Image: picture alliance/Klaus Nowottnick
Buchenwald Memorial
Located near the Thuringian town of Weimar, Buchenwald was one of the largest concentration camps in Germany. From 1937 to April 1945, the National Socialists deported about 270,000 people from all over Europe to the camp and murdered 64,000 of them before the camp was liberated by US soldiers in 1945. The site now serves as a memorial to the victims.
Image: Getty Images/J. Schlueter
Memorial to the Sinti and Roma Victims
Opposite the Reichstag parliament building in Berlin, a park inaugurated in 2012 serves as a memorial to the 500,000 Sinti and Roma people killed by the Nazi regime. Around a memorial pool, the poem "Auschwitz" by Roma poet Santino Spinelli is written in English, Germany and Romani. "Gaunt face, dead eyes, cold lips, quiet, a broken heart, out of breath, without words, no tears," it reads.

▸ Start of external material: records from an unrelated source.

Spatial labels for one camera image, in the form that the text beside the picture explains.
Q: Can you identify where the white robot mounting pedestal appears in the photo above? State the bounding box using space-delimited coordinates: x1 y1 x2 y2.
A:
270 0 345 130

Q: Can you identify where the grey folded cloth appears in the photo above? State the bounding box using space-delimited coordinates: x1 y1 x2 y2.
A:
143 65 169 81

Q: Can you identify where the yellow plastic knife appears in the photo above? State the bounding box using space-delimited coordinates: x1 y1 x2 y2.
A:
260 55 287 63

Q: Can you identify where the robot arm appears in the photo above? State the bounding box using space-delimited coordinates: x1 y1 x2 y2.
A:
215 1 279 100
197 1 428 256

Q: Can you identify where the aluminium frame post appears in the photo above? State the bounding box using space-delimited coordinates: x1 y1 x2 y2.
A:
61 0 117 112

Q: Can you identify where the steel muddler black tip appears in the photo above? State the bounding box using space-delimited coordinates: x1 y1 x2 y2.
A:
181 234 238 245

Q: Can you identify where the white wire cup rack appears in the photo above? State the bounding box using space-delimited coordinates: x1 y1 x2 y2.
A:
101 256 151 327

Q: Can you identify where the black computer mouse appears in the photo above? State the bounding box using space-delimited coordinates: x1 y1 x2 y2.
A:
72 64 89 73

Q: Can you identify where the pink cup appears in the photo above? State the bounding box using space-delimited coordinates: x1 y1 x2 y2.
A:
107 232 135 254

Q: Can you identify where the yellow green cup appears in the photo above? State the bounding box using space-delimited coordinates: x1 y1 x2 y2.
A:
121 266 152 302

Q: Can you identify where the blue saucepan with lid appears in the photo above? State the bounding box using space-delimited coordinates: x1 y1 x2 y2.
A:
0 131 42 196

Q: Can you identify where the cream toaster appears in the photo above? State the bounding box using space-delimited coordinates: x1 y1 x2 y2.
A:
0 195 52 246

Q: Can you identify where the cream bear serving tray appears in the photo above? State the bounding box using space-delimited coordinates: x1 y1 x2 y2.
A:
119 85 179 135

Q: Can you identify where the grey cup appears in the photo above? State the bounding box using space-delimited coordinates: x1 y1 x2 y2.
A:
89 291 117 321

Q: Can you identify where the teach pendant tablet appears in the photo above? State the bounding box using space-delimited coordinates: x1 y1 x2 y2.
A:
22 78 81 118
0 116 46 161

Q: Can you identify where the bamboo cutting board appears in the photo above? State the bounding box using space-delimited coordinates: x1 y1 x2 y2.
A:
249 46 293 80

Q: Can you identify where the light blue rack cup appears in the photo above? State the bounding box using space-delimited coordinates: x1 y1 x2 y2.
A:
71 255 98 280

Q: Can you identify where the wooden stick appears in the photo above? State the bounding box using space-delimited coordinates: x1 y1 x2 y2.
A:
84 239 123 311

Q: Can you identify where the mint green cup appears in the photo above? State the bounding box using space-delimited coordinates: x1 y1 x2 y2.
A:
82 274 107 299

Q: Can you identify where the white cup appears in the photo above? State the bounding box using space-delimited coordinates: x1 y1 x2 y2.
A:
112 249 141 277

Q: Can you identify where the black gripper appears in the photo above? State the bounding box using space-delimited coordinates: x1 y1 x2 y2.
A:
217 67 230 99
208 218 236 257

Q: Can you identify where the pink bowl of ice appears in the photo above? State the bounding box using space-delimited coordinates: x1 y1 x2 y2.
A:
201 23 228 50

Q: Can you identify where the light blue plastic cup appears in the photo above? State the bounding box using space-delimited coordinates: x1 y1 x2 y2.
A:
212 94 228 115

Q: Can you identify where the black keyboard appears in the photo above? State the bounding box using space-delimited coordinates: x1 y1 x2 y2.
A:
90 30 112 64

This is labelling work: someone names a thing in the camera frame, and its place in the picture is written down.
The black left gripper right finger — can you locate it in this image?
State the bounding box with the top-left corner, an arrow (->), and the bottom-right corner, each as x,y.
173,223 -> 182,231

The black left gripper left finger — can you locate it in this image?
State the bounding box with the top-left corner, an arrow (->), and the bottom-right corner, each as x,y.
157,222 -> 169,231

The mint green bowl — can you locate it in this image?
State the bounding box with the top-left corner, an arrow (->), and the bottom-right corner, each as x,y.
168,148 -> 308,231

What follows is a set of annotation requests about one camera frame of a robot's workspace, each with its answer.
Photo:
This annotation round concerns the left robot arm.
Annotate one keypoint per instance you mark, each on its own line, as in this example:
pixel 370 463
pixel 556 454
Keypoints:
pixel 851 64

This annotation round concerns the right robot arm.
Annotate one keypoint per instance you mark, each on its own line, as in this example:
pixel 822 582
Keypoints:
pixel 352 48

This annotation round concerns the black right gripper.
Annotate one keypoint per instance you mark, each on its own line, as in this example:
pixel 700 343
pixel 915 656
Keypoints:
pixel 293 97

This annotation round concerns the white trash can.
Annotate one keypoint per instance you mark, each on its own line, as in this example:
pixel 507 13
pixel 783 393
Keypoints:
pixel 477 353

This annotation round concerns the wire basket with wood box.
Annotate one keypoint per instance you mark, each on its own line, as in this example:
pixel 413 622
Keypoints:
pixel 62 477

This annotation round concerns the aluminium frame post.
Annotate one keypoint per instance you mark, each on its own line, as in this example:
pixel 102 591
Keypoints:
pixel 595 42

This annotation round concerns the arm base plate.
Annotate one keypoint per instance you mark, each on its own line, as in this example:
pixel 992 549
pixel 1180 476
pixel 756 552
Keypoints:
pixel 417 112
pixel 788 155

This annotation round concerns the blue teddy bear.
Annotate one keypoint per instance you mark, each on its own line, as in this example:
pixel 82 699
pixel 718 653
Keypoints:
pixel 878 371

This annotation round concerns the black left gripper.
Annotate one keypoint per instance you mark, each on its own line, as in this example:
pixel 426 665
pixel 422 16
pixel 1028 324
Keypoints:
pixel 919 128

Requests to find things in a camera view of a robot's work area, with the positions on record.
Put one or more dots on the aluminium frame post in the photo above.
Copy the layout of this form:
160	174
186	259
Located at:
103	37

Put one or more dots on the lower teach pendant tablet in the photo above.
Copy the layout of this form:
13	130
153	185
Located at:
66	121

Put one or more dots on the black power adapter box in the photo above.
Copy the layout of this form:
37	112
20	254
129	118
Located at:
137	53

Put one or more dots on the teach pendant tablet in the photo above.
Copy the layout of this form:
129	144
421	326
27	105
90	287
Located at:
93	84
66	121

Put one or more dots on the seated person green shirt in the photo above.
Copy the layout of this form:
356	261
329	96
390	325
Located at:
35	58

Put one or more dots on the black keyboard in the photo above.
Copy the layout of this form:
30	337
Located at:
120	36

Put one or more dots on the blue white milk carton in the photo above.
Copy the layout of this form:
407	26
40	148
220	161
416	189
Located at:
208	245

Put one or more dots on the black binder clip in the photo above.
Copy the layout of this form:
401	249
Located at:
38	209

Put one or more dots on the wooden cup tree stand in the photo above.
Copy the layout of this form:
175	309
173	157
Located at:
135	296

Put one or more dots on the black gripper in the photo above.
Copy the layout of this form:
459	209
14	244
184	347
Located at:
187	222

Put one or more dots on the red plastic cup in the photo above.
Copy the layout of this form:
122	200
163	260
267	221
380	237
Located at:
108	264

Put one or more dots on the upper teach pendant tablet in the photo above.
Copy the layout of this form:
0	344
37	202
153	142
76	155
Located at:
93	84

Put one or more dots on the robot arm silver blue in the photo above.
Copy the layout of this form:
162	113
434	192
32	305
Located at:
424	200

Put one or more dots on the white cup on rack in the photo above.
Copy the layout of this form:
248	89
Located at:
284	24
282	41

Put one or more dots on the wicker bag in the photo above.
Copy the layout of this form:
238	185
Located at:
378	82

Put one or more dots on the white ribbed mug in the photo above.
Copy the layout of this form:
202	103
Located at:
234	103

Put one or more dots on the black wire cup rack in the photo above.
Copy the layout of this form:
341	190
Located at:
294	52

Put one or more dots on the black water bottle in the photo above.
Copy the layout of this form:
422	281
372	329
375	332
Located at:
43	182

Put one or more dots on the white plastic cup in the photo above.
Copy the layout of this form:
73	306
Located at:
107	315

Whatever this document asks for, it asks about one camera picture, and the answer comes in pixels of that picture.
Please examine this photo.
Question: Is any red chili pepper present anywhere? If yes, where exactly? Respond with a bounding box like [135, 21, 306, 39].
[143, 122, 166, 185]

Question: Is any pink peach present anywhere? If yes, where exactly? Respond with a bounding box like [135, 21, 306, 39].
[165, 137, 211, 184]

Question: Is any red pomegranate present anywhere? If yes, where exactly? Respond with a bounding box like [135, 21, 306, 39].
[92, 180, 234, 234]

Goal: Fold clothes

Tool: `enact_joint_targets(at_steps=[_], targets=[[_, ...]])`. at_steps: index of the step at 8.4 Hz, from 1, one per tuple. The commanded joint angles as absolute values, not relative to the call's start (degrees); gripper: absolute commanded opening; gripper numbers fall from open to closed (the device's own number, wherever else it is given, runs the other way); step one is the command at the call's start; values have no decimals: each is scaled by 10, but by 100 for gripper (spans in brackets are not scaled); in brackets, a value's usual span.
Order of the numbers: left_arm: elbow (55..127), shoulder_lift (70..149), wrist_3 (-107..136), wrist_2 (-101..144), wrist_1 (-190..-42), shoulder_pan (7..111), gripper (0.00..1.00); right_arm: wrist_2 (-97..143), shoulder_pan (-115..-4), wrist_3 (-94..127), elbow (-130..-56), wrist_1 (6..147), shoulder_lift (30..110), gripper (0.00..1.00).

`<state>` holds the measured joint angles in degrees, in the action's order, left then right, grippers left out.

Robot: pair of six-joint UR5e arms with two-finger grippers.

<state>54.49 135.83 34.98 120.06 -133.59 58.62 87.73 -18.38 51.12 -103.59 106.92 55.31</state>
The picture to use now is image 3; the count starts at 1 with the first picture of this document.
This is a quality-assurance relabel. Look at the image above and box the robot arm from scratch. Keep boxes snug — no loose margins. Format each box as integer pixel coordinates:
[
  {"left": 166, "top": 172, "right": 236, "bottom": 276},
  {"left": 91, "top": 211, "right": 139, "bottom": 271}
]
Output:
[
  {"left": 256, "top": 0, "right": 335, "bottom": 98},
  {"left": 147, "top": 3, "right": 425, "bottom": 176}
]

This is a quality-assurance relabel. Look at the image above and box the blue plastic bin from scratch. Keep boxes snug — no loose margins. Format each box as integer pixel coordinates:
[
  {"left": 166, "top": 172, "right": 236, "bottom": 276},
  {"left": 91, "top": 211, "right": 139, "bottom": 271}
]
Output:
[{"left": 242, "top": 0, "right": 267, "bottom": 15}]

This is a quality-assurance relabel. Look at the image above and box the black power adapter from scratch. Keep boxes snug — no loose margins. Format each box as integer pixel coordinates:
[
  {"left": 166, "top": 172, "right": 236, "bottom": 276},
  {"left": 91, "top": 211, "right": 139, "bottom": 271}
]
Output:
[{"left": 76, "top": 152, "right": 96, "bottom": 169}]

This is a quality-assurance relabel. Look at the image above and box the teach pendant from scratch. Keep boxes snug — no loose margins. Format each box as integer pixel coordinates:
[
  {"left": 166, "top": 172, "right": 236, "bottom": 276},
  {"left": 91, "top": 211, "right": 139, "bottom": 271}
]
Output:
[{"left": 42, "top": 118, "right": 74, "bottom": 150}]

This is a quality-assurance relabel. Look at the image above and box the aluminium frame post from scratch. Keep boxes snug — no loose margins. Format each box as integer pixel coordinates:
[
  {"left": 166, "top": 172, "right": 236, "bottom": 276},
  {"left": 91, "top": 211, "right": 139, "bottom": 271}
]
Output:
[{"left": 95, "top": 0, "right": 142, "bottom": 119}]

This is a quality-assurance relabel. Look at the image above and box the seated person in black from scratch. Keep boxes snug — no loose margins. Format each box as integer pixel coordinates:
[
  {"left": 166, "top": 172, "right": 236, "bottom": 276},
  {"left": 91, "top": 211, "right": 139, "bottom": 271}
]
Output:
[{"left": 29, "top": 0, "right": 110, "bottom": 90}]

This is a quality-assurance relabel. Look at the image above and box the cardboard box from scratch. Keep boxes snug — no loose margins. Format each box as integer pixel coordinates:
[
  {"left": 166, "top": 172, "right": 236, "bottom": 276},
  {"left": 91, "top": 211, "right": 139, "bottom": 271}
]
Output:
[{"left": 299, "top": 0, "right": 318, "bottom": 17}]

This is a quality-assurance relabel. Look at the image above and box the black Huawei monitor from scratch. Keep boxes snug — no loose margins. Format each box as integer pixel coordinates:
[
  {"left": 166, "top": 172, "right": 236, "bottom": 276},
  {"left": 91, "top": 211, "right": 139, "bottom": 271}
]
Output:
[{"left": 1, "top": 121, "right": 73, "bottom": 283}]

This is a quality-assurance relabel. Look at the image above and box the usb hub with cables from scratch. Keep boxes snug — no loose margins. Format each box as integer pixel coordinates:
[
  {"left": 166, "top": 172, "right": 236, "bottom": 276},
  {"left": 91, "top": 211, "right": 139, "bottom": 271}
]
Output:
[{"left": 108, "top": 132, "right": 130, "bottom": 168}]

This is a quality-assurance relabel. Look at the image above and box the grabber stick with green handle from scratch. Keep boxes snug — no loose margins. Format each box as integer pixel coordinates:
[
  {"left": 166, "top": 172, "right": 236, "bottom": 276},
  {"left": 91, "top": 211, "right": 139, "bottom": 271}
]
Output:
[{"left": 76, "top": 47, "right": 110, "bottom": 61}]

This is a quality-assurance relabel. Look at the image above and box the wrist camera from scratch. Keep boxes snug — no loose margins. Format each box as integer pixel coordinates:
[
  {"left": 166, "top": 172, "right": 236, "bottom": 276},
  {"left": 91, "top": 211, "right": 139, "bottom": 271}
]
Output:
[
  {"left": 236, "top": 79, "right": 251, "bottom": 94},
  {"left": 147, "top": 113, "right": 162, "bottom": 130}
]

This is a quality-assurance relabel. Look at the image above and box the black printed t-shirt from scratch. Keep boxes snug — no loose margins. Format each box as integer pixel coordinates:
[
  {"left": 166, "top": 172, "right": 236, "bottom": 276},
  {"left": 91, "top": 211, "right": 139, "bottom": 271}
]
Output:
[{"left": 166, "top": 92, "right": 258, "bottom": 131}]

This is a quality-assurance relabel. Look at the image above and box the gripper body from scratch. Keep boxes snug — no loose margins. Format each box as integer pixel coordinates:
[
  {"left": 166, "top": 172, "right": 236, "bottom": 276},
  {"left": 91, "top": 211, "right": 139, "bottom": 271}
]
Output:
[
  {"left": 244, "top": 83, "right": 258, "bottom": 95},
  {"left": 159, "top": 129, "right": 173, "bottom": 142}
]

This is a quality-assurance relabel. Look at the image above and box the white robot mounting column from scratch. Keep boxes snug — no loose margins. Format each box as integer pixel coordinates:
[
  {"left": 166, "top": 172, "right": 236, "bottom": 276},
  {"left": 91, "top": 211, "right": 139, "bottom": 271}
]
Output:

Image: picture-alliance/dpa
'Stolpersteine' — stumbling blocks as memorials
In the 1990s, artist Gunter Demnig began the project to confront Germany's Nazi past. The brass-covered concrete cubes placed in front of the former homes of Nazi victims show their names, details about their deportation, and murder, if known. As of early 2022, some 100,000 "Stolpersteine" have been laid in over 25 countries across Europe. It's the world's largest decentralized Holocaust memorial.
Image: picture-alliance/dpa
Brown House in Munich
Right next to the "Führerbau," where Adolf Hitler had his office in Munich, was the headquarters of the Nazi Party, called the Brown House. A white cube now occupies the place where it once stood. In it, the "Documentation Center for the History of National Socialism" opened on April 30, 2015, 70 years after the defeat of the Nazi regime.